House debates

Thursday, 3 June 2010

Adjournment

Grey Electorate: Telecommunications

12:50 pm

Photo of Rowan RamseyRowan Ramsey (Grey, Liberal Party) Share this | Hansard source

Businesses can struggle with what should be the simplest of transactions. A mobile service would address all of these issues. Last Friday, about 20 locals gathered to meet with Telstra to pursue the options. Technical complications abound, backhaul capacity from the nearest access point to the Telstra network is limited to the radio-microwave link from Leigh Creek to Hawker, which is at full capacity—no room for a mobile service! A replacement optic fibre, which surely must happen at some stage, will cost in the vicinity of $3 million. Should this eventuate—to hook Blinman, 30 kilometres to the east, through the ranges to Parachilna—it will require a new radio link. The erection of the station and the link would cost a further $750,000 and the facility would service just the immediate district around Blinman but not the rest of the Flinders. Telstra have said that they would require external funding to that level before they would install. Clearly, this amount of money will not be raised by the local community. It will require support from elsewhere.

The community is not deterred. Nothing ever gets fixed by doing nothing, so they are forming a lobby group with representation drawn from all groups of influence in the area to push for a solution for the region. Unfortunately, the Labor government have no plan for telecommunications in regional Australia, apart from the fall-back position in their economically flawed National Broadband Network proposals, where communities like Blinman, with fewer than 1,000 people, receive the default satellite option—the same inadequate service they have now.
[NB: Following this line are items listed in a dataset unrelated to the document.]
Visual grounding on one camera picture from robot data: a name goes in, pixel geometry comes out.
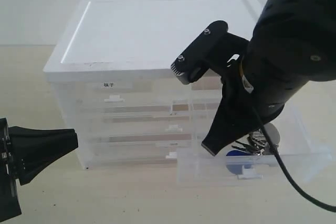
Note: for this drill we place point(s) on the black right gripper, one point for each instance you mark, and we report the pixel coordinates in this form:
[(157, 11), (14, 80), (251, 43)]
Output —
[(234, 117)]

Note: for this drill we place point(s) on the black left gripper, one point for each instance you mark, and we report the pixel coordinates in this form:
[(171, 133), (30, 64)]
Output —
[(33, 151)]

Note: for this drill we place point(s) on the bunch of keys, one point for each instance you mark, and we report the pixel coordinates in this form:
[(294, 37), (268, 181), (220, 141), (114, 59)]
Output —
[(255, 145)]

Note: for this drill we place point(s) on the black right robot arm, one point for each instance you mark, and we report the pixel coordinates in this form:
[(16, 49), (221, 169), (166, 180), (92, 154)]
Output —
[(293, 43)]

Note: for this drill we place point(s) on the middle wide clear drawer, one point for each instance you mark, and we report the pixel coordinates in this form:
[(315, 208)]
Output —
[(138, 128)]

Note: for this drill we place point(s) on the wide clear drawer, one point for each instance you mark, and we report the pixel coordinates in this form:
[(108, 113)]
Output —
[(99, 154), (138, 128)]

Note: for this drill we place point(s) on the bottom wide clear drawer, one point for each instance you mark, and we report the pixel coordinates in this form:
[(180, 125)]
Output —
[(99, 154)]

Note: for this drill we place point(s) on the white translucent drawer cabinet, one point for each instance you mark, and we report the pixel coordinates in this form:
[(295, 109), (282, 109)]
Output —
[(128, 40)]

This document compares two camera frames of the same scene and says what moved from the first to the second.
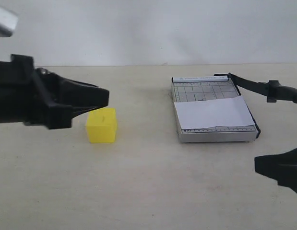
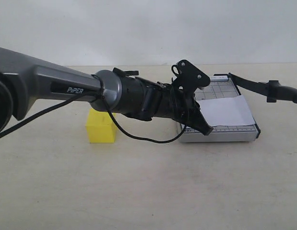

If rural and regional Australia is to pay 10 per cent of the cost of the $43 billion broadband experiment, it is fair to think that there should be investment in addressing their issues. The government’s National Broadband Network plan is status quo only and simply not good enough. Having robbed the telecommunications fund set aside to meet just this type of circumstance, the government deny regional Australia any chance of a fair deal. Good governments govern for all Australians, not just those who support them. I will assist this group in any way that I can to help address the regional imbalance.